Die NATO-Staats- und Regierungschefs haben sich auf eine deutliche Erhöhung der Verteidigungsausgaben geeinigt. Dies markiert einen wichtigen politischen Kurswechsel, der die Fähigkeit des Bündnisses stärken soll, den zunehmenden Sicherheitsbedrohungen zu begegnen. Die Entscheidung fiel am Mittwoch zum Abschluss eines kurzen, aber aufmerksam beobachteten Gipfels in Den Haag. Die Mitgliedsstaaten verpflichteten sich, ihre jährlichen Verteidigungsausgaben bis 2035 auf 5 % ihres Bruttoinlandsprodukts (BIP) zu erhöhen. Das neue Ziel legt die Messlatte für Verteidigungsinvestitionen der 32 NATO-Mitglieder deutlich höher und spiegelt die wachsende Besorgnis über globale Sicherheitsherausforderungen wider.

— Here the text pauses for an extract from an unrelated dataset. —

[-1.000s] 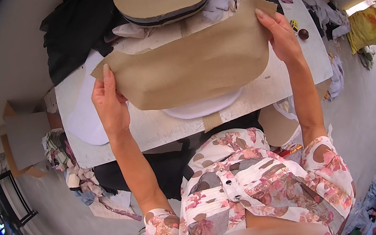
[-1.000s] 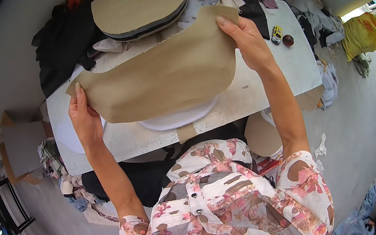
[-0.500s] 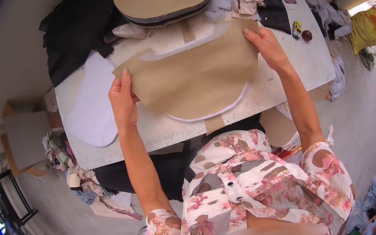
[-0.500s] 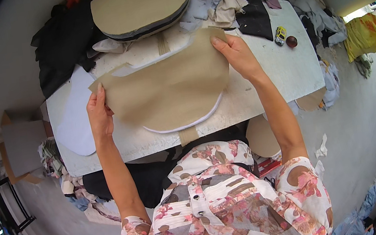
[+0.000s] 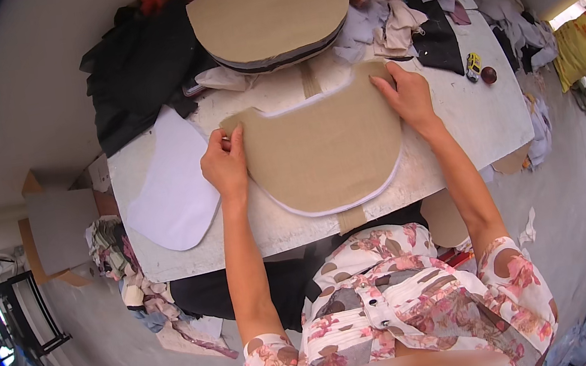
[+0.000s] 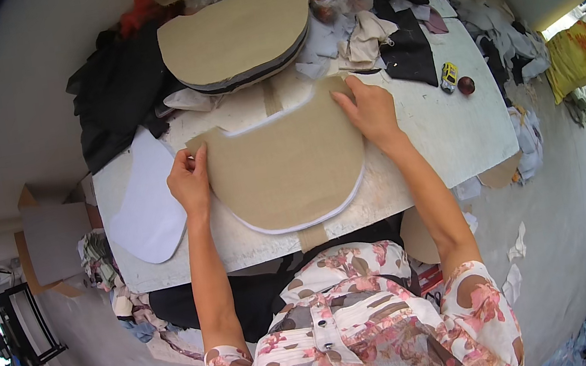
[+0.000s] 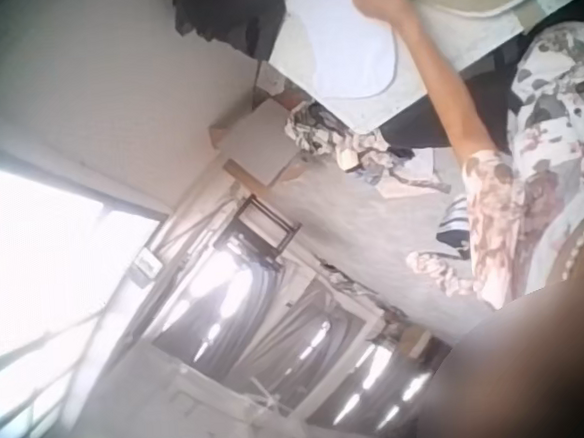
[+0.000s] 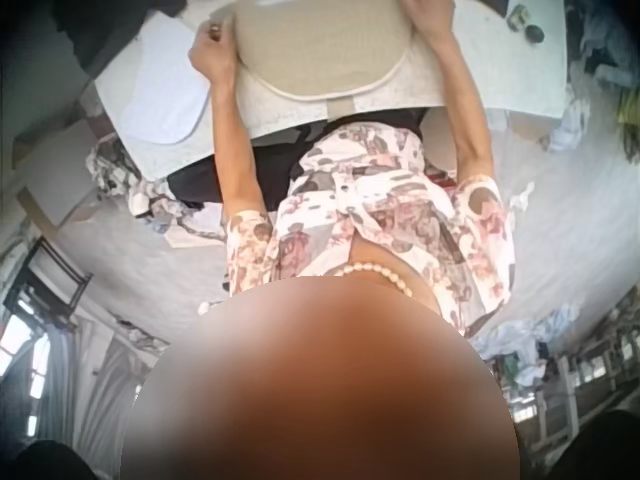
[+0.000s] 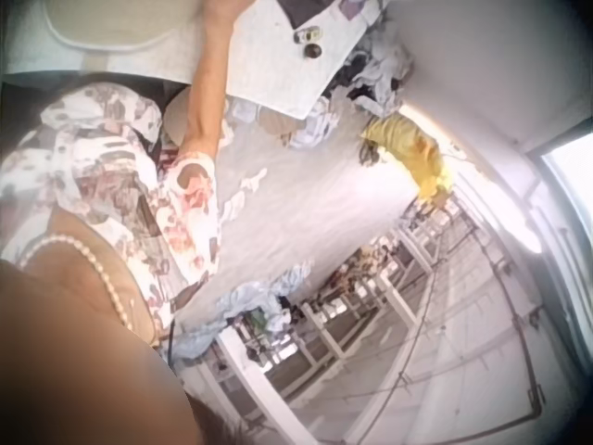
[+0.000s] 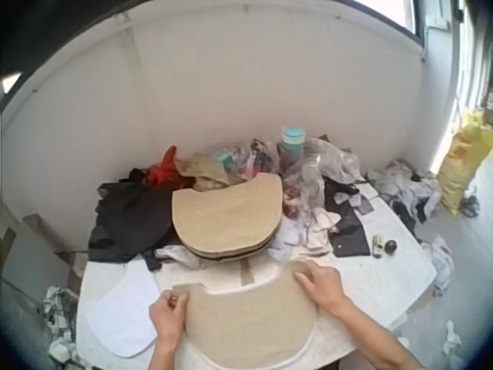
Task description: The person repeatedly picks up white and beige fabric pieces, aligns them on a table, and stacks them. The person handles the pieces one at a time, placing each aligned pair into a growing stack.
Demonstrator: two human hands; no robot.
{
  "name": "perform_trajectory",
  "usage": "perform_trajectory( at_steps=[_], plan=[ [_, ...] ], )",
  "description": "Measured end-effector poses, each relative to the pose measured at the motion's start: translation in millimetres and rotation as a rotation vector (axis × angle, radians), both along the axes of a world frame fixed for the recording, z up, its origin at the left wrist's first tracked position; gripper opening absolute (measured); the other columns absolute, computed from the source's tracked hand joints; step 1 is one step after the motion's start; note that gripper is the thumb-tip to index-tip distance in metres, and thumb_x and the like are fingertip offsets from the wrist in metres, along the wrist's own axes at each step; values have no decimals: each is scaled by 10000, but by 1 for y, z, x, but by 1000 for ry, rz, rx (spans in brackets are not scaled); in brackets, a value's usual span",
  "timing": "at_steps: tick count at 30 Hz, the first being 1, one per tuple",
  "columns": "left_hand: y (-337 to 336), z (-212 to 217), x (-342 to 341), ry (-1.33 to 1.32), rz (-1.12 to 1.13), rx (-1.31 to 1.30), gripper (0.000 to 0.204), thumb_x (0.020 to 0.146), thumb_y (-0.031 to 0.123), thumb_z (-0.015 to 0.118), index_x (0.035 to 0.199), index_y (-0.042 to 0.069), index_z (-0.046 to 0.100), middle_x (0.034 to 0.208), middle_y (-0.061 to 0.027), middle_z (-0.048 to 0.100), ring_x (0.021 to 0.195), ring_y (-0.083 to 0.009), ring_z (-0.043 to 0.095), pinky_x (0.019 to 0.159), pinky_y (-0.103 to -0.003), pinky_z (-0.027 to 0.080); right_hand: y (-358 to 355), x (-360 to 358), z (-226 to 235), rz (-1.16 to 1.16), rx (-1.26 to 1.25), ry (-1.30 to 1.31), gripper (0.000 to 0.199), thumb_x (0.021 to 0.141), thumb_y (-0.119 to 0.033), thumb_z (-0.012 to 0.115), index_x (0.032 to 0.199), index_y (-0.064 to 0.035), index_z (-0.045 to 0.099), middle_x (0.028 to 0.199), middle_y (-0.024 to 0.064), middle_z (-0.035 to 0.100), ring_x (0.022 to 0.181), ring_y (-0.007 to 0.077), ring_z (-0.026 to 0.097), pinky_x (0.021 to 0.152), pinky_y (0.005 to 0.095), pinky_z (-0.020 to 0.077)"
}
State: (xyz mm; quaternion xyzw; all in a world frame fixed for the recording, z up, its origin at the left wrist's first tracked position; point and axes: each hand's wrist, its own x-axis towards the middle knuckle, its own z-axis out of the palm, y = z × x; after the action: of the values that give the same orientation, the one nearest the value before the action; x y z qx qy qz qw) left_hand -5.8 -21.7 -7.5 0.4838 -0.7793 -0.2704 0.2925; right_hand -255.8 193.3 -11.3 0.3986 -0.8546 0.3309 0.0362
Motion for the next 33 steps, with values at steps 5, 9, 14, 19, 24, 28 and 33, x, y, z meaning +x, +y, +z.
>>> perform_trajectory(
  at_steps=[5, 9, 14, 19, 24, 28, 33],
  plan=[
    [2, 0, 0, -33, 6, -44, 297, 842, 305, 705, 831, 19, 628, 543, -23, 538, 481, -100, 442, 483, -274, 374, -3, -1, -5, -49, 0, 25, 296, 854, -312, 652, 836, -46, 526, 587, 152, 568, 557, 339, 583, 510, 413, 429],
    [1, 4, -3, -67, 10, -54, 326, 857, 338, 679, 838, 17, 628, 536, -34, 543, 473, -120, 459, 493, -292, 388, -6, -1, -7, -54, -17, 123, 294, 840, -323, 658, 842, -56, 536, 565, 140, 573, 534, 350, 582, 496, 436, 438],
    [12, 21, 0, -199, 52, 6, 365, 857, 330, 666, 1111, 75, 606, 772, -41, 629, 674, -158, 571, 639, -305, 452, -5, 11, 26, -102, 165, 28, 348, 850, -353, 642, 1059, -84, 568, 815, 121, 645, 760, 286, 634, 619, 399, 474],
    [25, 10, 6, -232, -299, -466, 582, 873, 378, 605, 1380, 138, 449, 1422, -116, 397, 1300, -319, 367, 1051, -468, 275, -2, 22, 32, 141, 94, 367, 602, 890, -452, 554, 1377, -121, 429, 1409, 172, 388, 1329, 339, 321, 1049, 483, 274],
    [30, -1, 7, -395, -487, -305, 613, 909, 470, 486, 1414, 129, 417, 1547, -125, 201, 1432, -340, 138, 1120, -575, 36, -5, 31, 3, 291, 348, 273, 648, 909, -485, 495, 1437, -134, 358, 1527, 170, 206, 1426, 350, 127, 1122, 569, 94],
    [29, -2, 4, -386, -496, -292, 618, 908, 457, 499, 1423, 131, 401, 1548, -133, 196, 1432, -343, 135, 1124, -563, 49, -5, 27, 3, 286, 361, 291, 636, 917, -491, 472, 1432, -132, 367, 1521, 171, 220, 1422, 356, 139, 1120, 565, 105],
    [29, -1, 19, -20, -408, -236, 603, 907, 472, 517, 1378, 99, 456, 1516, -155, 264, 1420, -344, 179, 1127, -540, 95, -18, 24, 24, 305, 155, 217, 589, 936, -469, 446, 1406, -118, 392, 1500, 164, 272, 1415, 347, 170, 1117, 550, 124]
  ],
)
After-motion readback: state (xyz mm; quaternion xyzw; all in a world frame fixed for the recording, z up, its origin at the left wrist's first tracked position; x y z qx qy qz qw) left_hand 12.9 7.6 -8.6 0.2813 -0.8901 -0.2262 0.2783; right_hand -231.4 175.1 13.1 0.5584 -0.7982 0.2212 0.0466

Die Verpflichtung steht im Einklang mit den langjährigen Forderungen von US-Präsident Donald Trump nach höheren finanziellen Beiträgen der Nato-Verbündeten. Während seiner Präsidentschaft hatte Trump die Mitgliedsstaaten häufig für seine seiner Meinung nach unzureichenden Verteidigungsausgaben kritisiert. Die jüngste Entwicklung gilt als Reaktion auf diese Bedenken. In einer gemeinsamen Erklärung auf dem Gipfel erklärten die Nato-Staats- und Regierungschefs, sie seien „angesichts schwerwiegender Sicherheitsbedrohungen und -herausforderungen vereint“ und betonten, dass das Bündnis weiterhin der kollektiven Verteidigung gemäß Artikel 5 des Nordatlantikvertrags verpflichtet sei.
Die Staats- und Regierungschefs nannten Russland als langfristige Bedrohung für die euro-atlantische Sicherheit sowie die anhaltende terroristische Bedrohung, die Teile Europas und benachbarter Regionen weiterhin destabilisiert. Die Erklärung erfolgte vor dem Hintergrund zunehmender Spannungen in Osteuropa, wo Russlands militärisches Auftreten und seine Aktivitäten die NATO-Mitgliedsstaaten alarmiert haben. Jüngste Entwicklungen, darunter verstärkte Militärübungen und mutmaßliche Cyberangriffe, haben die Forderungen nach einer stärkeren und leistungsfähigeren NATO-Präsenz auf dem gesamten Kontinent verstärkt.
Die NATO verspricht Rekordausgaben für die Verteidigung, um neuen Bedrohungen entgegenzuwirken
Der Gipfel diente auch dazu, die Bedenken zu zerstreuen, die Anfang der Woche aufgekommen waren, nachdem Präsident Trump die Einheit des Bündnisses in Zweifel gezogen hatte. Seine Äußerungen, die von manchen als Infragestellung der zukünftigen Ausrichtung der NATO interpretiert wurden, führten zu Spekulationen über mögliche Spaltungen unter den Verbündeten. Die Ankündigung vom Mittwoch bekräftigte jedoch eine einheitliche Haltung: Alle Mitgliedsstaaten billigten den erhöhten Ausgabenplan und bekräftigten ihre gemeinsamen Verteidigungsverpflichtungen.
Das neue Finanzziel stellt die größte Ausgabenverpflichtung der NATO seit dem Ende des Kalten Krieges dar. Zwar hatte das Bündnis zuvor angestrebt, dass die Mitglieder mindestens zwei Prozent ihres BIP für die Verteidigung aufwenden, doch viele Länder hatten Mühe, dieses Ziel zu erreichen. Die jüngste Zusage signalisiert die erneuerte Entschlossenheit, Sicherheitsherausforderungen gemeinsam anzugehen und die langfristige Einsatzbereitschaft der NATO sicherzustellen. – Von MENA Newswire News Desk.